Repeat the data in full. No line may differ from the original.
---
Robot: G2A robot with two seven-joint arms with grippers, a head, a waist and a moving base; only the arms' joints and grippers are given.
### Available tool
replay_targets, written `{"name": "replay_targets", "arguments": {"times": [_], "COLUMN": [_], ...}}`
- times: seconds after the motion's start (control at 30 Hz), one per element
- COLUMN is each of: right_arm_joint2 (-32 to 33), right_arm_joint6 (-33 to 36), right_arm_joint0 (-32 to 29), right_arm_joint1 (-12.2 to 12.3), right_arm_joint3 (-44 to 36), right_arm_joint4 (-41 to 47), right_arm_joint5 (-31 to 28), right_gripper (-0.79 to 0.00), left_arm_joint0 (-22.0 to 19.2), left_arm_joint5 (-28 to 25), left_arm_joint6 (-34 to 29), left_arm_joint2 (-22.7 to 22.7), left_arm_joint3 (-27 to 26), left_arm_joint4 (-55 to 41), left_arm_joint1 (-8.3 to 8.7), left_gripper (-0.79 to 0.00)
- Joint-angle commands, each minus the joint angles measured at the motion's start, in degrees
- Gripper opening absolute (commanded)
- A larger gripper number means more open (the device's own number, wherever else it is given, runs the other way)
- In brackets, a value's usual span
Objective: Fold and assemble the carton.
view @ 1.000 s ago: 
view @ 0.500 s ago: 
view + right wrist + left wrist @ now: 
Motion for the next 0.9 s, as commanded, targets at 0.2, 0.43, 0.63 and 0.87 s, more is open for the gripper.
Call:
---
» **TASK SOLUTION**:
Robot: G2A robot with two seven-joint arms with grippers, a head, a waist and a moving base; only the arms' joints and grippers are given.
### Available tool
replay_targets, written `{"name": "replay_targets", "arguments": {"times": [_], "COLUMN": [_], ...}}`
- times: seconds after the motion's start (control at 30 Hz), one per element
- COLUMN is each of: right_arm_joint2 (-32 to 33), right_arm_joint6 (-33 to 36), right_arm_joint0 (-32 to 29), right_arm_joint1 (-12.2 to 12.3), right_arm_joint3 (-44 to 36), right_arm_joint4 (-41 to 47), right_arm_joint5 (-31 to 28), right_gripper (-0.79 to 0.00), left_arm_joint0 (-22.0 to 19.2), left_arm_joint5 (-28 to 25), left_arm_joint6 (-34 to 29), left_arm_joint2 (-22.7 to 22.7), left_arm_joint3 (-27 to 26), left_arm_joint4 (-55 to 41), left_arm_joint1 (-8.3 to 8.7), left_gripper (-0.79 to 0.00)
- Joint-angle commands, each minus the joint angles measured at the motion's start, in degrees
- Gripper opening absolute (commanded)
- A larger gripper number means more open (the device's own number, wherever else it is given, runs the other way)
- In brackets, a value's usual span
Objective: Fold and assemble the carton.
view @ 1.000 s ago: 
view @ 0.500 s ago: 
view + right wrist + left wrist @ now: 
Motion for the next 0.9 s, as commanded, targets at 0.2, 0.43, 0.63 and 0.87 s, more is open for the gripper.
Call:

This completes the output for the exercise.